* [Your task] Would you print the whole listing again, exactly?
--
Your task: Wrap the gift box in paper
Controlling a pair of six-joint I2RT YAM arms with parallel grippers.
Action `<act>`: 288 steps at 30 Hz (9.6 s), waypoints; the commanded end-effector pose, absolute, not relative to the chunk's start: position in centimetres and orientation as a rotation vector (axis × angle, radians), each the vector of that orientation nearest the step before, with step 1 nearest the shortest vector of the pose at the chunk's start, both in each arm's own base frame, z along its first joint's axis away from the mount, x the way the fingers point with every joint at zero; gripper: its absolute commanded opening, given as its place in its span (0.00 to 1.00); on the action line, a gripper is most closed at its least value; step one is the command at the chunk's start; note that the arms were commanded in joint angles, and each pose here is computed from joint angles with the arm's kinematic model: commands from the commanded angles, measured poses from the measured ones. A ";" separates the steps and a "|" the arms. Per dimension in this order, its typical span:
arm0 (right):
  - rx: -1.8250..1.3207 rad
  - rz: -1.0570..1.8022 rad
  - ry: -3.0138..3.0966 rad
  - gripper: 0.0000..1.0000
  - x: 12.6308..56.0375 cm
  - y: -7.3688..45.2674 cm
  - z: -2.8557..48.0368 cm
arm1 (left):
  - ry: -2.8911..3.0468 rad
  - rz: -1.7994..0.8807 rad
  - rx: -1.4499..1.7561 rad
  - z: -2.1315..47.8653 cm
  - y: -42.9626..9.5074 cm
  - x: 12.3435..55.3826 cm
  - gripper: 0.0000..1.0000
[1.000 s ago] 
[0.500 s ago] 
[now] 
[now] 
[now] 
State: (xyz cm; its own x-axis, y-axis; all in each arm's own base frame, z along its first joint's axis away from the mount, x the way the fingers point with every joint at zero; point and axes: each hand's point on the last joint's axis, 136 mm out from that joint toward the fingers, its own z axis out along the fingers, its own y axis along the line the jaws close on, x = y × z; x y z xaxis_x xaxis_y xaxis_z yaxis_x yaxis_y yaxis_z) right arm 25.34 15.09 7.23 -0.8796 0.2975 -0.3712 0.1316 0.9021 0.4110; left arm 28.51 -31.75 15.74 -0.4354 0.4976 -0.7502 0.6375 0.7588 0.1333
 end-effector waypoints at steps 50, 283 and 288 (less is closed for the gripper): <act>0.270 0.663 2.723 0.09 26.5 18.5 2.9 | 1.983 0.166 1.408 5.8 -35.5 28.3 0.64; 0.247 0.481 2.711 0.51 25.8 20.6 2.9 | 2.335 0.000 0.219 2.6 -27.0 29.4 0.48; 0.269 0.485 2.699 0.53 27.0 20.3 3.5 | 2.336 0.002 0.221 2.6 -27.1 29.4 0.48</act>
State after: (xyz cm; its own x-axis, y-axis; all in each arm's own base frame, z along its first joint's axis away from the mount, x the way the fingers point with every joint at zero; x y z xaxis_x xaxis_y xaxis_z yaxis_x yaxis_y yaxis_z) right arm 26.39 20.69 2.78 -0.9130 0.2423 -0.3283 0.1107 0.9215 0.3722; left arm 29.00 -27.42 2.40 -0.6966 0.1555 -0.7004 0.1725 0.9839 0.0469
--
* [Solution for this task]
Your task: Wrap the gift box in paper
Controlling a pair of six-joint I2RT YAM arms with parallel grippers.
Action `<act>`: 288 steps at 30 Hz (9.6 s), waypoints; the commanded end-effector pose, absolute, not relative to the chunk's start: position in centimetres and orientation as a rotation vector (axis × angle, radians), each the vector of that orientation nearest the step before, with step 1 nearest the shortest vector of the pose at the chunk's start, both in each arm's own base frame, z along its first joint's axis away from the mount, x the way the fingers point with every joint at zero; gripper: its absolute commanded opening, given as its place in its span (0.00 to 1.00); on the action line, a gripper is most closed at its least value; step one is the command at the chunk's start; note that the arms were commanded in joint angles, and each pose here is computed from joint angles with the arm's kinematic model: commands from the commanded angles, measured poses from the measured ones. A ";" separates the steps and a "|" the arms. Per dimension in this order, its typical span:
arm0 (right):
  - rx: -1.8250..1.3207 rad
  - rz: -1.0570..1.8022 rad
  - ry: -3.0138..3.0966 rad
  - gripper: 0.0000..1.0000
  - x: 12.6308..56.0375 cm
  - y: -7.3688..45.2674 cm
  - z: -2.8557..48.0368 cm
arm1 (left):
  - ry: -2.8911..3.0468 rad
  - rz: -1.7994..0.8807 rad
  - rx: -1.4499..1.7561 rad
  - z: -2.1315..47.8653 cm
  - y: -42.9626..9.5074 cm
  - x: 12.3435..55.3826 cm
  - gripper: 0.0000..1.0000
[1.000 s ago] 
[0.500 s ago] 
[now] 
[now] 
[now] 
State: (xyz cm; its own x-axis, y-axis; all in each arm's own base frame, z along its first joint's axis away from the mount, x the way the fingers point with every joint at zero; point and axes: each hand's point on the last joint's axis, 136 mm out from that joint toward the fingers, its own z axis out along the fingers, its own y axis along the line the jaws close on, x = y × z; x y z xaxis_x xaxis_y xaxis_z yaxis_x yaxis_y yaxis_z) right arm 25.34 15.09 7.23 -0.8796 0.2975 -0.3712 0.1316 0.9021 0.4110; left arm 28.51 -31.75 15.74 -0.4354 0.4976 -0.7502 0.6375 0.7588 0.1333
 end-effector waypoints at steps 50, 283 and 288 (less is closed for the gripper): <act>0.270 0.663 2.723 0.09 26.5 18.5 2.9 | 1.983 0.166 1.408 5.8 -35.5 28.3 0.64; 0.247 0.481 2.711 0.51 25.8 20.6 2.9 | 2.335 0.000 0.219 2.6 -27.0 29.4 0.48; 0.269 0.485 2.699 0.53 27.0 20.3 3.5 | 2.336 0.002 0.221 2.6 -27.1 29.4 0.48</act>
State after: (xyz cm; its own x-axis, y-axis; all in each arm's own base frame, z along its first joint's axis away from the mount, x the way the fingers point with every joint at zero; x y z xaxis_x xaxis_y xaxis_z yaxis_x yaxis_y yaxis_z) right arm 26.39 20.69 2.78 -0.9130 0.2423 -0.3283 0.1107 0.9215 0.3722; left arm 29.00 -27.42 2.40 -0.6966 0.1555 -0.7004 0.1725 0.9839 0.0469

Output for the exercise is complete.